◆ **Instructions for the task**
Please show every line from the entries that carries the word "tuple".

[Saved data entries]
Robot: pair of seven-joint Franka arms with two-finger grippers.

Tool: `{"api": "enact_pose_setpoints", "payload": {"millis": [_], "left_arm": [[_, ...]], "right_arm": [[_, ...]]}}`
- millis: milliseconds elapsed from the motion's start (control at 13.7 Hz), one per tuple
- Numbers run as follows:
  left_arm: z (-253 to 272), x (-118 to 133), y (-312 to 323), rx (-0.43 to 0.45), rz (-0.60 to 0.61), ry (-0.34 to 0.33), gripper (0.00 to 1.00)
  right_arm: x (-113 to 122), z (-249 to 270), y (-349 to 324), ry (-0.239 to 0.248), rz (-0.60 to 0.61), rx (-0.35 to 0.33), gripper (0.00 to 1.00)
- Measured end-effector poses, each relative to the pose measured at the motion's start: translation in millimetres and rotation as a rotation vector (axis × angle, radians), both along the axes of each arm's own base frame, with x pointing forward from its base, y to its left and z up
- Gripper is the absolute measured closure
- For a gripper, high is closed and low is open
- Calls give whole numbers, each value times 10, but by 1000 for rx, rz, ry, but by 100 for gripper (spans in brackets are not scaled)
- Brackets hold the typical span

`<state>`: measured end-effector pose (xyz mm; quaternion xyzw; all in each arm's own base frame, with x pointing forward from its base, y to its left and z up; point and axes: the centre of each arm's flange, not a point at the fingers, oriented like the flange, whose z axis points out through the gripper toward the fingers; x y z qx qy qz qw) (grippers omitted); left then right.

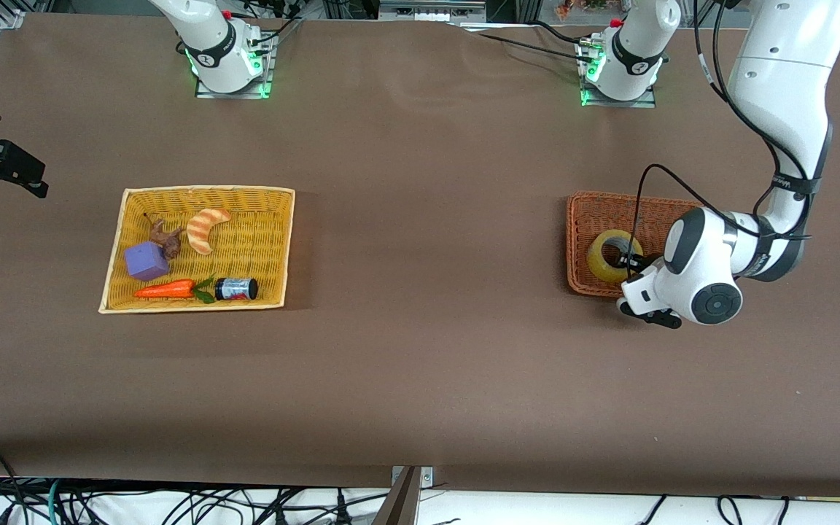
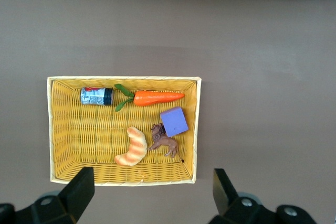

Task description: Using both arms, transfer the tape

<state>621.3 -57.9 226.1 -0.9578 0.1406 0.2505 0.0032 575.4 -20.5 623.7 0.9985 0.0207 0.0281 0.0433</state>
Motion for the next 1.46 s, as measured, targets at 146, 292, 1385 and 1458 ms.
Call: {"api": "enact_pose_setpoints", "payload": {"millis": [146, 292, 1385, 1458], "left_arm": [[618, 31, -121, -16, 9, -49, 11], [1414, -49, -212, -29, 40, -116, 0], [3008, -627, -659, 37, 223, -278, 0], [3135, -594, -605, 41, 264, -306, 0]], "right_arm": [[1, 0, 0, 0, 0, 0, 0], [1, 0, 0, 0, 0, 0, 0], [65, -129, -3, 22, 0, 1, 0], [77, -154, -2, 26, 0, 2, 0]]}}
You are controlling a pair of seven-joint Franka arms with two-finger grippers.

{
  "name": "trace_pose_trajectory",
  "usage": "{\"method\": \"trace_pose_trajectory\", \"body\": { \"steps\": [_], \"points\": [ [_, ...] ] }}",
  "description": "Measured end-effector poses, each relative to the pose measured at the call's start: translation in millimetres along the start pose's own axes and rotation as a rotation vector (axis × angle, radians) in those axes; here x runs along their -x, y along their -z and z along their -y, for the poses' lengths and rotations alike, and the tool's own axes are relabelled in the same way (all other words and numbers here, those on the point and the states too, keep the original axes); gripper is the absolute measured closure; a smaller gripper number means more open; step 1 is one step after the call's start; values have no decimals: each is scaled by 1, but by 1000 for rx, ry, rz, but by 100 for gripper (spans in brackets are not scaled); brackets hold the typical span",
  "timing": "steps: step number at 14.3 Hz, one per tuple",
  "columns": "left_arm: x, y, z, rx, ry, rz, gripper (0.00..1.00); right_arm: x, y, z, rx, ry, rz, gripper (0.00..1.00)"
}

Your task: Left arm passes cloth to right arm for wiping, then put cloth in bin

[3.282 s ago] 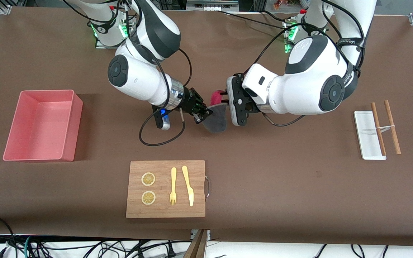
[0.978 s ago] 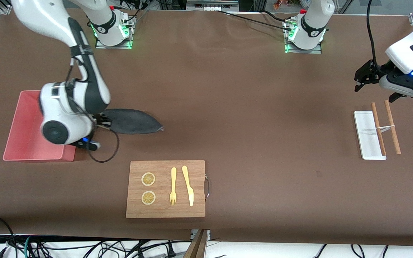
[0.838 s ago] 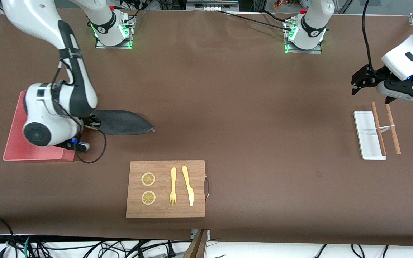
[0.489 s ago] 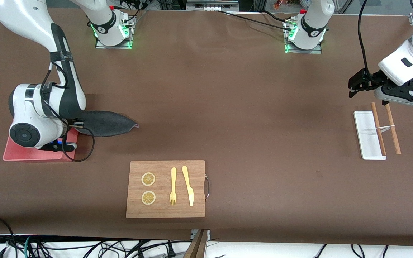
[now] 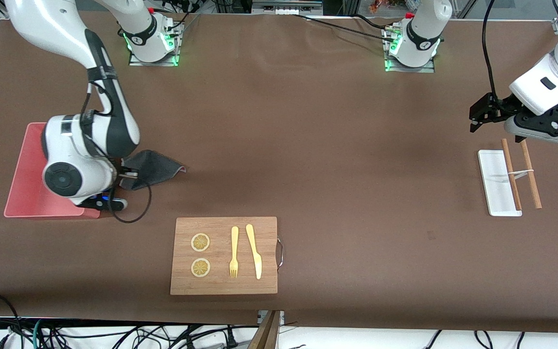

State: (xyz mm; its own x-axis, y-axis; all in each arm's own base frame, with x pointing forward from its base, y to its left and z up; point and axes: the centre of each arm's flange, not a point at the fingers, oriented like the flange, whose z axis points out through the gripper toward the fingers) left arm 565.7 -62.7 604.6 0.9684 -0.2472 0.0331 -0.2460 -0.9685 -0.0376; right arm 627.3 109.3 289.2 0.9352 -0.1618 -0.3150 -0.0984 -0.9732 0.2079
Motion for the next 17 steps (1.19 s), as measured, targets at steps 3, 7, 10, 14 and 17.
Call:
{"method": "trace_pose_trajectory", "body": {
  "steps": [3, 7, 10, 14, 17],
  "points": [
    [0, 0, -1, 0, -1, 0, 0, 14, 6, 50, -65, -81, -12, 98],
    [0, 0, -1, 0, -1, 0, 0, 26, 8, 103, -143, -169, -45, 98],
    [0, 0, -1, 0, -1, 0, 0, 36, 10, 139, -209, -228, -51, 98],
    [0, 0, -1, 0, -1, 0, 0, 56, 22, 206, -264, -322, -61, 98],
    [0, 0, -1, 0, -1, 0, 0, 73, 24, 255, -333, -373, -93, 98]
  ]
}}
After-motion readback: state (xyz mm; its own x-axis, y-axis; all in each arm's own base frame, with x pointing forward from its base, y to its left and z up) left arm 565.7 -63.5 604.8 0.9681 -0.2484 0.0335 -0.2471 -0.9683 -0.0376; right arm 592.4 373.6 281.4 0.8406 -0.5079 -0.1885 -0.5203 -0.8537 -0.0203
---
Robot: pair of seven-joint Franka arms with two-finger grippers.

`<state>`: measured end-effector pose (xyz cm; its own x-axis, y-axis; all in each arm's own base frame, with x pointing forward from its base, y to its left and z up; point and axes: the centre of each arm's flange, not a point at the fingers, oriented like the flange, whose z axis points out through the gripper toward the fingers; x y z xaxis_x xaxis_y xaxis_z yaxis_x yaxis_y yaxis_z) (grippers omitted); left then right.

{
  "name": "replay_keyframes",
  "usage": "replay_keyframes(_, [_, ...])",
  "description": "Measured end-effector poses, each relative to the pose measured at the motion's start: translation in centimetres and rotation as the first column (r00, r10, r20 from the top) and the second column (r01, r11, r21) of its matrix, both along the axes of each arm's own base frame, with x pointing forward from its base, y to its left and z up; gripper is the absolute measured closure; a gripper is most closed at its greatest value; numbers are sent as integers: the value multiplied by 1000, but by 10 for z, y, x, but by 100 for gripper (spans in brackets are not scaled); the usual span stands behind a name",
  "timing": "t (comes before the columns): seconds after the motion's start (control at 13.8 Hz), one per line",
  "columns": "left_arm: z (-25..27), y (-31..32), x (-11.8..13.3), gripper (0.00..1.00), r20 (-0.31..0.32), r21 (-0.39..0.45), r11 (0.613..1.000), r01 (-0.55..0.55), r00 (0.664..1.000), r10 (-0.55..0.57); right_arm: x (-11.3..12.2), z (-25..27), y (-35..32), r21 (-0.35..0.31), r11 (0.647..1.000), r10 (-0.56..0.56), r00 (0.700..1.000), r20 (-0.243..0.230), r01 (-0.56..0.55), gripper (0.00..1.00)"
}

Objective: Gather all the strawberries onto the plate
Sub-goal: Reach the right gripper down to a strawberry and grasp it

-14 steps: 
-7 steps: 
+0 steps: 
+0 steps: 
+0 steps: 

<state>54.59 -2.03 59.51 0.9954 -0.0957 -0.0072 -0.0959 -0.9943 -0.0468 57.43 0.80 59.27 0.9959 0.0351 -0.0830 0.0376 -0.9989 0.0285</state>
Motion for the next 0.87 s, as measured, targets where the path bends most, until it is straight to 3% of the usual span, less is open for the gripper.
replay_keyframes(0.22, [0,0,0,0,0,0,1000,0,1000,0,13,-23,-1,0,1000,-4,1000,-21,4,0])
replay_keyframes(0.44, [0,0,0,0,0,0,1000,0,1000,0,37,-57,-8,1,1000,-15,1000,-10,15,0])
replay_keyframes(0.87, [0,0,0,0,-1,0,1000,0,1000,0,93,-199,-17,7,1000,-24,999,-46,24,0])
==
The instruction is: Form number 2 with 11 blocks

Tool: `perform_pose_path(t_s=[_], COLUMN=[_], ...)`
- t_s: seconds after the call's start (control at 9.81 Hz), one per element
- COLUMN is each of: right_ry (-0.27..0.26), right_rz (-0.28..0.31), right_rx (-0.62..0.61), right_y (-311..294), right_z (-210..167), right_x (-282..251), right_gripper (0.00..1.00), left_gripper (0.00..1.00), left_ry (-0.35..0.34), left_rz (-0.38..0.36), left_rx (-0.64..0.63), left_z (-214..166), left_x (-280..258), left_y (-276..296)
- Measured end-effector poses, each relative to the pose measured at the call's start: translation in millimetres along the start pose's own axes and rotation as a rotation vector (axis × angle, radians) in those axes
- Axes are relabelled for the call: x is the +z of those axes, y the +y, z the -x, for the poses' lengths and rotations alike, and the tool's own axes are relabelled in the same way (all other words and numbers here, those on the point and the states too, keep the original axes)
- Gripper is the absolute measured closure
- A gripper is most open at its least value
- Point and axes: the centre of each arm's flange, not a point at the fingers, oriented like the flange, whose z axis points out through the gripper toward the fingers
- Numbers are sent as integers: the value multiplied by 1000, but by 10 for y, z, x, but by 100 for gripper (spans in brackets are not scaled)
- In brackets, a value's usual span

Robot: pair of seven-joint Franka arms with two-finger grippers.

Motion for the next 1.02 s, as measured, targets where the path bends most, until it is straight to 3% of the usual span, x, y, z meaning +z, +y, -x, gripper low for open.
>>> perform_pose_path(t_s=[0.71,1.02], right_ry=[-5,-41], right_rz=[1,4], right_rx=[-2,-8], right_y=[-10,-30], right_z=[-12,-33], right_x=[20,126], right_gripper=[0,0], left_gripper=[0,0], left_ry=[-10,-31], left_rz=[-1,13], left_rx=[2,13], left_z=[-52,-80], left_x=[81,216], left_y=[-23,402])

◆ **Written response**
- millis: milliseconds elapsed from the motion's start (control at 13.7 Hz), one per tuple
  "timing": "steps: step number at 14.3 Hz, one per tuple",

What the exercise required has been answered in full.